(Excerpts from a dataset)
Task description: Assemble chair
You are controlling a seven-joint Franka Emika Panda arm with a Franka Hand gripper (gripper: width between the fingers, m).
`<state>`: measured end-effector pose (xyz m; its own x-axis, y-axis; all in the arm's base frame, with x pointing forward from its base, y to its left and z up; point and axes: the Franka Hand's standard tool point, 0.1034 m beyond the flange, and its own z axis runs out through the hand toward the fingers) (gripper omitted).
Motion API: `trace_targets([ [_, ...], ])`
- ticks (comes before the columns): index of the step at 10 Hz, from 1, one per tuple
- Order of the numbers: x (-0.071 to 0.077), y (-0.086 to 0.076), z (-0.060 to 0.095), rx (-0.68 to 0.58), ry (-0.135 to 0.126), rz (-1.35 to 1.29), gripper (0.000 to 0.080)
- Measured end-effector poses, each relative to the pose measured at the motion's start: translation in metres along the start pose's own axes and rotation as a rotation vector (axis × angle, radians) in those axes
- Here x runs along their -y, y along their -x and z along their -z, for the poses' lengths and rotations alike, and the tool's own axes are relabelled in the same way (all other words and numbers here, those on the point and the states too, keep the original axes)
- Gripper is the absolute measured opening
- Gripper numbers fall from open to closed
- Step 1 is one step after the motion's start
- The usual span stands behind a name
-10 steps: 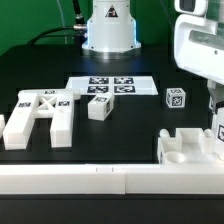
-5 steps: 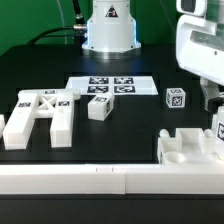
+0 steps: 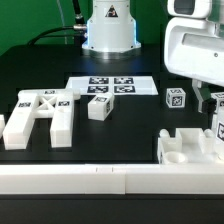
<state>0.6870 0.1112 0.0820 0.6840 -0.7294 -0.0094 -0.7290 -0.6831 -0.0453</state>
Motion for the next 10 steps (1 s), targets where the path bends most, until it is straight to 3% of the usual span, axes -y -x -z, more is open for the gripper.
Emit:
trace_targets([
  [5,0.0034,0.0054,-0.0001,-0.024,0.031,0.454,0.0649],
  [10,0.0054,0.0062,0.0005,-0.026,0.034,0.814,0.0649],
])
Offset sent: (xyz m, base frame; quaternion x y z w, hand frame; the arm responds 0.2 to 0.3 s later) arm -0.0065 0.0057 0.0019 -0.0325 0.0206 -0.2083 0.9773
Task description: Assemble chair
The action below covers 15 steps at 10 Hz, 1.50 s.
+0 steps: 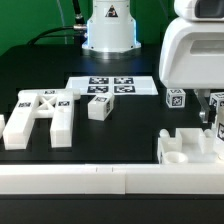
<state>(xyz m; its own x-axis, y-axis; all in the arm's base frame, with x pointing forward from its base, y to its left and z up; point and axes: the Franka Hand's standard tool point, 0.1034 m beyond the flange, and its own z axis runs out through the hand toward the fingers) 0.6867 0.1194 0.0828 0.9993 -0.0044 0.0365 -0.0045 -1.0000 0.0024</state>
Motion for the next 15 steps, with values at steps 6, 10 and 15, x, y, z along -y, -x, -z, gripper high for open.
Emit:
trace_targets([
  [6,-0.0031,-0.0003,-0.0006,0.0,0.011,0.139,0.0288],
  [10,-0.0037,-0.0004,-0.0007,-0.001,0.009,-0.063,0.0288],
  [15,-0.0065,-0.0011,-0.0019,0.004,-0.011,-0.543,0.0289],
])
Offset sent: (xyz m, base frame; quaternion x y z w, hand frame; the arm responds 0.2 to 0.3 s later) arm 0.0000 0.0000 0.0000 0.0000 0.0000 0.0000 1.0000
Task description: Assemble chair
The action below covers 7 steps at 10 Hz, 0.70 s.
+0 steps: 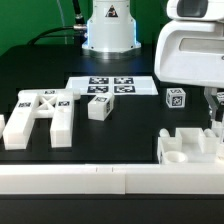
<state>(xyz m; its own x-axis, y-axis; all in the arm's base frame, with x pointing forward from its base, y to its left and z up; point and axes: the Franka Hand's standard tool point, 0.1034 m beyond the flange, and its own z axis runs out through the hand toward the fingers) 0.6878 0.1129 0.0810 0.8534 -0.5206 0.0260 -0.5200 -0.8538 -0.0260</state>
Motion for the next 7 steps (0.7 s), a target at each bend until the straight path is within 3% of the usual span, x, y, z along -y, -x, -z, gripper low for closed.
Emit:
trace_targets([
  [7,-0.0024,-0.0014,-0.0006,0.021,-0.007,-0.554,0.0291],
])
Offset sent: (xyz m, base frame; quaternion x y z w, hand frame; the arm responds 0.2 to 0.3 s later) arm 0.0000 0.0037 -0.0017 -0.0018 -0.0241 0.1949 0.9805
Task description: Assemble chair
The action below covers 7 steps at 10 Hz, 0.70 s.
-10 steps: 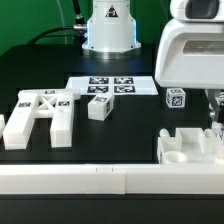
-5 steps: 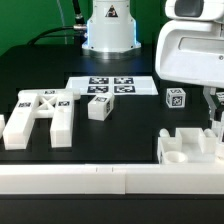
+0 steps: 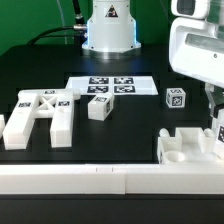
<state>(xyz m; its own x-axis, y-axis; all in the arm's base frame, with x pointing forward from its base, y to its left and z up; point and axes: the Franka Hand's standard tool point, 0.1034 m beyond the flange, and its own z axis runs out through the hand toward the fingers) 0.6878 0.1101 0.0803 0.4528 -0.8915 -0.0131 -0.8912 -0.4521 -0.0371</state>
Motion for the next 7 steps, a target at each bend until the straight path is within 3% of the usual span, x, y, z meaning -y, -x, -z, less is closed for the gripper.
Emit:
trace_targets([
  [3,-0.0003,-0.0002,-0.0002,0.0,0.0,-0.176,0.0291],
  [5,-0.0003,-0.0002,-0.0002,-0.002,0.001,-0.137,0.0291],
  [7,0.0013,0.0025,0.0019,-0.003,-0.001,-0.042,0.0571],
])
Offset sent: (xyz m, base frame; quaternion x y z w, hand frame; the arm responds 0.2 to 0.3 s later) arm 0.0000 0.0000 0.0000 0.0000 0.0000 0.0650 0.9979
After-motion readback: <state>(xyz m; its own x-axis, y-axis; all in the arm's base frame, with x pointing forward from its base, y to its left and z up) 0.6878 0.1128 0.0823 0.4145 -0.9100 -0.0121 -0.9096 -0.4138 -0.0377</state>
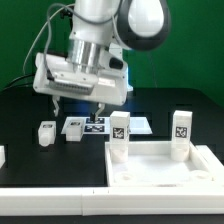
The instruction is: Assemble square table
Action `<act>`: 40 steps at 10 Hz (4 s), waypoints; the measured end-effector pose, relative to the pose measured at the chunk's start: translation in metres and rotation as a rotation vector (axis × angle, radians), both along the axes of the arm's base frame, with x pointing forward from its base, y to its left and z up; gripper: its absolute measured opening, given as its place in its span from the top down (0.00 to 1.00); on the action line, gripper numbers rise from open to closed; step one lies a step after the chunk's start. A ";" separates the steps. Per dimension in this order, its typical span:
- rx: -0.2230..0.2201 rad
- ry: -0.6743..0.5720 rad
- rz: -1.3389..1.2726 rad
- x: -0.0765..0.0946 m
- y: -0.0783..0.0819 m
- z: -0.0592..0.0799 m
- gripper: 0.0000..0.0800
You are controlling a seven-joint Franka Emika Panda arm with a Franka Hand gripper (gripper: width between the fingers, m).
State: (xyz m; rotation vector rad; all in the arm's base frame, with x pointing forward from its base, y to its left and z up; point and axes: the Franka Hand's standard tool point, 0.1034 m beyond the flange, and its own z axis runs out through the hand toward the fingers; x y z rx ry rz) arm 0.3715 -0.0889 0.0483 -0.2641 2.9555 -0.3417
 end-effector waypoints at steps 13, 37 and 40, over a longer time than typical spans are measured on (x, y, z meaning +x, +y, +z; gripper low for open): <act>-0.058 -0.342 0.400 0.106 -0.015 0.162 0.19; -0.235 -0.231 0.849 0.154 0.011 0.144 0.19; -0.334 -0.174 1.095 0.159 0.026 0.143 0.19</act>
Offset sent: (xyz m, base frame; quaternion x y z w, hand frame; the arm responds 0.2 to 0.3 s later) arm 0.0000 0.0000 0.0000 0.0000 -0.1938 0.0000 0.9810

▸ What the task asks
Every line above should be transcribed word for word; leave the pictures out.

▸ Task solution
Task description: Assemble chair
You are controlling a seven-joint Franka Emika Panda arm with a Franka Hand gripper (gripper: width between the fingers, m).
`<state>`: measured end-effector pose (xyz m; its own x-axis, y-axis; all in the arm's base frame, with x pointing forward from its base, y to its left and z up; point and axes: the Franka Hand's standard tool point, 0.1034 m beyond the flange, and its own z axis runs out through the hand toward the fingers) (gripper omitted).
Motion API: `trace_targets([ [_, ...], ])`
- ticks (comes before the columns): index of the step at 10 Hz, from 1, one per tuple
- Order of the numbers: x (-0.071 to 0.077), y (-0.086 to 0.076), z (-0.060 to 0.095), rx (-0.68 to 0.58), ry (-0.135 to 0.126), rz (-1.35 to 1.29), gripper (0.000 to 0.080)
- Measured end-effector poses, each relative to the pose measured at the motion's start: translation in metres along the start pose's own axes and rotation as a rotation vector (axis × angle, radians) in those axes
- Here x runs along their -y, y along their -x and z along their -z, for the poses' lengths and rotations alike, and the tool's own axes are relabelled in the same way (all other words and numbers here, those on the point and the states too, keep the original axes)
- Gripper is the absolute measured opening
- Gripper numbers fall from open to closed
- Step 1 is one step after the motion's start
- The usual span stands behind a name
-10 steps: 
-5 steps: 
+0 steps: 
<state>0.6870 0.1112 0.0820 0.6840 -0.7294 -0.0094 -0.7290 -0.6831 -0.0453</state>
Motion for the next 10 steps (1 s), targets where the path bends most, until it is straight to 3% of the usual span, axes -y -x -z, more is open for the gripper.
Emit:
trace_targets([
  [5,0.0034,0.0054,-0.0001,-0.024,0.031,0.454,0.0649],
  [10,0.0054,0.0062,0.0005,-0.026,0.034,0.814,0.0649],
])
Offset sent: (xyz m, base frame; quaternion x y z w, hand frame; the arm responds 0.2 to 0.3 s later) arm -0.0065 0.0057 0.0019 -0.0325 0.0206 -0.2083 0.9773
Task description: Assemble chair
The action below covers 15 steps at 10 Hz, 1.50 s.
+0 steps: 
<state>(xyz m; its own x-axis, y-axis; all in the arm's base frame, with x pointing forward from its base, y to its left and z up; point and axes: the Franka Hand's standard tool point, 0.1034 m beyond the flange, and its own z axis runs out through the hand toward the fingers) 0.6867 0.1194 0.0828 0.9993 -0.0044 0.0365 -0.0045 -1.0000 0.0024</state>
Motion for the next 15 steps, with values at steps 6, 10 and 15, x, y, z along -y, -x, -z, gripper high for open.
Emit:
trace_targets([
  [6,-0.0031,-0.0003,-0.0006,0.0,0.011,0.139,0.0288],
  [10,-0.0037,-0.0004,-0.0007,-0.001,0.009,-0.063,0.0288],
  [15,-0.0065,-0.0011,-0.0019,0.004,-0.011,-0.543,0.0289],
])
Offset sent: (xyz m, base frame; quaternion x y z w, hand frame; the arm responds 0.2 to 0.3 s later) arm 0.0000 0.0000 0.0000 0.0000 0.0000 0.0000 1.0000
Task description: Assemble chair
The action below covers 7 steps at 10 Hz, 0.70 s.
+0 steps: 
<state>(xyz m; its own x-axis, y-axis; all in the arm's base frame, with x pointing forward from its base, y to its left and z up; point and axes: the Franka Hand's standard tool point, 0.1034 m beyond the flange, and its own z axis runs out through the hand toward the fingers) 0.6878 0.1129 0.0810 0.8534 -0.5206 0.0260 -0.5200 -0.8538 -0.0260</state>
Motion for the next 7 steps (0.7 s), a target at each bend until the straight path is within 3% of the usual span, x, y, z along -y, -x, -z, gripper low for closed.
Emit:
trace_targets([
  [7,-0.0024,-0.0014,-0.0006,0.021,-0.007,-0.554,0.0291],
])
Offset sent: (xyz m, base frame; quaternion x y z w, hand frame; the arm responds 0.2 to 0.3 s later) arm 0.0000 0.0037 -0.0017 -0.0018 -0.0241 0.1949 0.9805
Task description: Assemble chair
The action below covers 7 steps at 10 Hz, 0.70 s.
-10 steps: 
-5 steps: 
+0 steps: 
<state>(xyz m; its own x-axis, y-axis; all in the arm's base frame, with x pointing forward from its base, y to its left and z up; point and axes: the Franka Hand's standard tool point, 0.1034 m beyond the flange, and its own z axis runs out through the hand toward the fingers) 0.6878 0.1101 0.0803 0.4528 -0.8915 -0.0131 -0.8912 -0.4521 -0.0371</state>
Motion for the next 7 steps, a target at each bend until the straight path is within 3% of the usual span, x, y, z meaning -y, -x, -z, less is closed for the gripper.
Emit:
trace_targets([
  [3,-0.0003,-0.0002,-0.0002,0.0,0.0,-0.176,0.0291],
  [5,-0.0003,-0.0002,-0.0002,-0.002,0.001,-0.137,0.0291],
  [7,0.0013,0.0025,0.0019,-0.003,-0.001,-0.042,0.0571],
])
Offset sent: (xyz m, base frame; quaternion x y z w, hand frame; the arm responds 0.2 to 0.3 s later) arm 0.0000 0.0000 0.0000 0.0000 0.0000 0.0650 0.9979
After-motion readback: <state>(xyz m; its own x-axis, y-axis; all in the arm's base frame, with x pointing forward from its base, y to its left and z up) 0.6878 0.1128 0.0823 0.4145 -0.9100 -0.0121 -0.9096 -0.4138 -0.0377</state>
The instruction is: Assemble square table
Action `<act>`: 40 steps at 10 Hz (4 s), waypoints; the measured end-effector pose, relative to the pose measured at the chunk's start: translation in metres and rotation as a rotation vector (axis × angle, radians), both along the axes of the arm's base frame, with x pointing forward from its base, y to its left and z up; gripper: its absolute measured opening, given as its place in its span from the top down (0.00 to 1.00); on the action line, gripper numbers rise from open to closed; step one lies a step after the chunk's start. A ";" separates the steps. Per dimension in this order, its typical span:
- rx: -0.2230..0.2201 rad
- ry: -0.6743..0.5720 rad
- rz: -1.3389..1.2726 rad
- x: -0.0765..0.0946 m
- y: -0.0783..0.0819 m
- z: -0.0592..0.0799 m
- gripper: 0.0000..0.0800
You are controlling a seven-joint Franka Emika Panda arm with a Franka Hand gripper (gripper: width between the fingers, m).
State: (xyz m; rotation vector rad; all in the arm's base frame, with x pointing forward from its base, y to its left and z up; point and axes: the Franka Hand's standard tool point, 0.1034 m beyond the flange, and its own z axis runs out through the hand toward the fingers; x y z rx ry rz) arm 0.3715 -0.0889 0.0483 -0.2641 2.9555 -0.3417
 end-effector waypoints at steps 13, 37 and 40, over a longer time than typical spans are measured on (x, y, z meaning +x, +y, +z; gripper low for open): <act>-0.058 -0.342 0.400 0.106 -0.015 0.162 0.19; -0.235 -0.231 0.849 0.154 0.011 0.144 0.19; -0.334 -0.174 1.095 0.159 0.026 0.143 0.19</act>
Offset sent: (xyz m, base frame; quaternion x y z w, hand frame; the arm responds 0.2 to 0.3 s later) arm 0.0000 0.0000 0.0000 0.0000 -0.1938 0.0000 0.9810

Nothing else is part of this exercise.